Рабочий день у Маши начался со скандала. И это стало дурным правилом. Вернее — это стало последствием появления в ее поле зрения Боброва. Или ее в его уже неважно. Главное, что, едва они оказывались в одном помещении, в воздухе начинали сверкать молнии. И Маша, поразмыслив на эту тему, пришла к выводу, что она тут абсолютно ни при чем. Это он является в дурном настроении и принимается громогласно критиковать всех и вся. Например, сегодня. Репетиция шла своим чередом. Игнат, прослушав песню в ее исполнении, остался, кажется, доволен. Только головой покачал: мол, чего же ты вчера так не смогла. Вовик, хореограф, привел с собой четырех танцовщиков. Гордо выпятив грудь, указал на двух парней и двух девушек:
— Вот, Маш, твой кордебалет. Познакомься!
Маша им застенчиво улыбнулась. Те деловито кивнули ей, и тут же закипела работа. Где и когда будет первое выступление, никто пока не знал. Серж ведь так и не сообщил никому, поэтому старались в ощущении, что он придет и скажет: «Сегодня вечером». Группа разучивала движения. Маше движений не досталось. По замыслу Вовика она должна подпирать микрофон, но делать это как можно изящнее.
— Легкие изгибы тела, манящие взмахи рук. Сплошная, едва прикрытая платьем эротика. Ты центр. Они сами по себе. Пока так. Отлеплять тебя от микрофона пока не надо. Маша с ним с легкостью согласилась, поскольку не понимала, как, исполняя такую песню, она еще и танцевать будет. Во-первых, не вяжется это с настроением исполнительницы, во-вторых, ритм у музыки сложный, джазовый. Чисто спеть и стоя-то нелегко, а уж в движении… Собьется дыхание, и пиши пропало: восходящая звезда даст петуха. То-то смеху будет.
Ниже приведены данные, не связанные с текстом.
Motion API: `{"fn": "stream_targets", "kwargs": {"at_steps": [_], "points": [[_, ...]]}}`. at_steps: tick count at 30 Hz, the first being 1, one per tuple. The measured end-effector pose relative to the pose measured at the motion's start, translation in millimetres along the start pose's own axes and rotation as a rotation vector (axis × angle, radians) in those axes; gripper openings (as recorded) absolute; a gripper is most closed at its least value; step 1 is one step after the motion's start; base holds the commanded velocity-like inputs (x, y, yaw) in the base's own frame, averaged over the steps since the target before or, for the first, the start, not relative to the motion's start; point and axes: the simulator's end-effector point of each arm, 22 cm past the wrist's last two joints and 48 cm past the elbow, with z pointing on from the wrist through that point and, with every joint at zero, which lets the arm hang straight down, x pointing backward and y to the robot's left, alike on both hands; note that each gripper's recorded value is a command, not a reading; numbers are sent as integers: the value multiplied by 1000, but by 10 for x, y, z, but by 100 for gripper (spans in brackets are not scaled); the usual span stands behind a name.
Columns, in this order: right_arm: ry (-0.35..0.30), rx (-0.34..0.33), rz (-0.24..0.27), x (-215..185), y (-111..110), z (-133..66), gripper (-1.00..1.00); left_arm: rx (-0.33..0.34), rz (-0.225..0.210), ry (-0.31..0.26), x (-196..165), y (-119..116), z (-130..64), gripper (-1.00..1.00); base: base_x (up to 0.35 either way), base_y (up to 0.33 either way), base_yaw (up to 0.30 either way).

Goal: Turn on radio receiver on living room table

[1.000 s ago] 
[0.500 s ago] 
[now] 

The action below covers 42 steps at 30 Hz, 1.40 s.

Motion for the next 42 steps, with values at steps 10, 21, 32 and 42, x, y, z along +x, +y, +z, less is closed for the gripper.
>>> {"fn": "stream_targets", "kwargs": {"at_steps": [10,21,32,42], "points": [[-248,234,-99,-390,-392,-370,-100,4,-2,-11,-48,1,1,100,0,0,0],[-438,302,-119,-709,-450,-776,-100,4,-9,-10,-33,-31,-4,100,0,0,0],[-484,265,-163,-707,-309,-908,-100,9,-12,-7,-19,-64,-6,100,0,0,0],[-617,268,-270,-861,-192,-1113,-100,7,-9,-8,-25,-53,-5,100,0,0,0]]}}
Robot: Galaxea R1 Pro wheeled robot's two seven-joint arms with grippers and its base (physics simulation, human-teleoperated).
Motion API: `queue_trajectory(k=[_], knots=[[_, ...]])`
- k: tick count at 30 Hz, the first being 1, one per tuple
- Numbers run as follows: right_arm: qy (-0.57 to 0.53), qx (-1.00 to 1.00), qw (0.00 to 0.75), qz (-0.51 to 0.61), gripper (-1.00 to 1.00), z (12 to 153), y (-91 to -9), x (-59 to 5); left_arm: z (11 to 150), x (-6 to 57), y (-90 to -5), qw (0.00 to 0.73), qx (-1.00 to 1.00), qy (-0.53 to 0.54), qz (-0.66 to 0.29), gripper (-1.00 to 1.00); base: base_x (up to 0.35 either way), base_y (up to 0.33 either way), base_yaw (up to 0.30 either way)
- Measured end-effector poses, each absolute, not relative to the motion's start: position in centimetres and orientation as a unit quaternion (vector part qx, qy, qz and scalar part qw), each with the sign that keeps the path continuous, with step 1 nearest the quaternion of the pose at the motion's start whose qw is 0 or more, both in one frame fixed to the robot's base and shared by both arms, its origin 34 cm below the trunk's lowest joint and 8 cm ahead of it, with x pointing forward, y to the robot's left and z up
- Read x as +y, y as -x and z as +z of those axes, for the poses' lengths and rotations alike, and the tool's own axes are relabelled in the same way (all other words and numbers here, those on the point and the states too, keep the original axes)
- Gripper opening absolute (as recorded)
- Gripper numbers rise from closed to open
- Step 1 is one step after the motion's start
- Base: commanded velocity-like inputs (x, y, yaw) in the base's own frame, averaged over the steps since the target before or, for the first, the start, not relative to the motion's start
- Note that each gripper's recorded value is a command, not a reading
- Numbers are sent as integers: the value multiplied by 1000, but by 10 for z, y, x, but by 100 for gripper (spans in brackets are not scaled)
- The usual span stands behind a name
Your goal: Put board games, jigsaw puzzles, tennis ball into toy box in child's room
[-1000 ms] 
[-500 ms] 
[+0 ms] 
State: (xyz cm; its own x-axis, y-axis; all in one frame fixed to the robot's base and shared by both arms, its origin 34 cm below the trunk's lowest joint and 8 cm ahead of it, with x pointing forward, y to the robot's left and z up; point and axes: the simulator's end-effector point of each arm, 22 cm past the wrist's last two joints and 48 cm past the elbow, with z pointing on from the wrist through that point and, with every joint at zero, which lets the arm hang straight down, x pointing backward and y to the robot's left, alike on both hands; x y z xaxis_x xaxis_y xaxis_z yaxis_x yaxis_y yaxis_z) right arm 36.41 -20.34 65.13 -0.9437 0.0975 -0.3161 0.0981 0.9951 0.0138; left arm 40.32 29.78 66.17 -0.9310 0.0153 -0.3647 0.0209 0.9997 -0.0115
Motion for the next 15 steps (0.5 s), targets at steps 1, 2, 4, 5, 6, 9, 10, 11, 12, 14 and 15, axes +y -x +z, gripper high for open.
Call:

К трем часам в репетиционный зал вошел Бобров. Маша сразу поняла, что ничего хорошего из его визита не получится. Он хмуро оглядел каждого, задержал взгляд на певице, хмыкнул. С тихой угрозой буркнул приветствие, сел на стул, который ему любезно подставил Вовик, и махнул рукой Игнату:
— Заводи фонограмму.
Тот послушно поставил мини-диск с минусовкой, Маша подошла к микрофону с тяжелым чувством. На первых аккордах попыталась сконцентрироваться, забыть о дурном настроении начальства. Запела. Позади себя слышала шевеление кордебалета, что отвлекало. Закрыла глаза, заставила себя оторваться от земли, вспомнить ощущения от песни в студии. Когда она замолчала, Серж потер переносицу и разорвал мрачную тишину.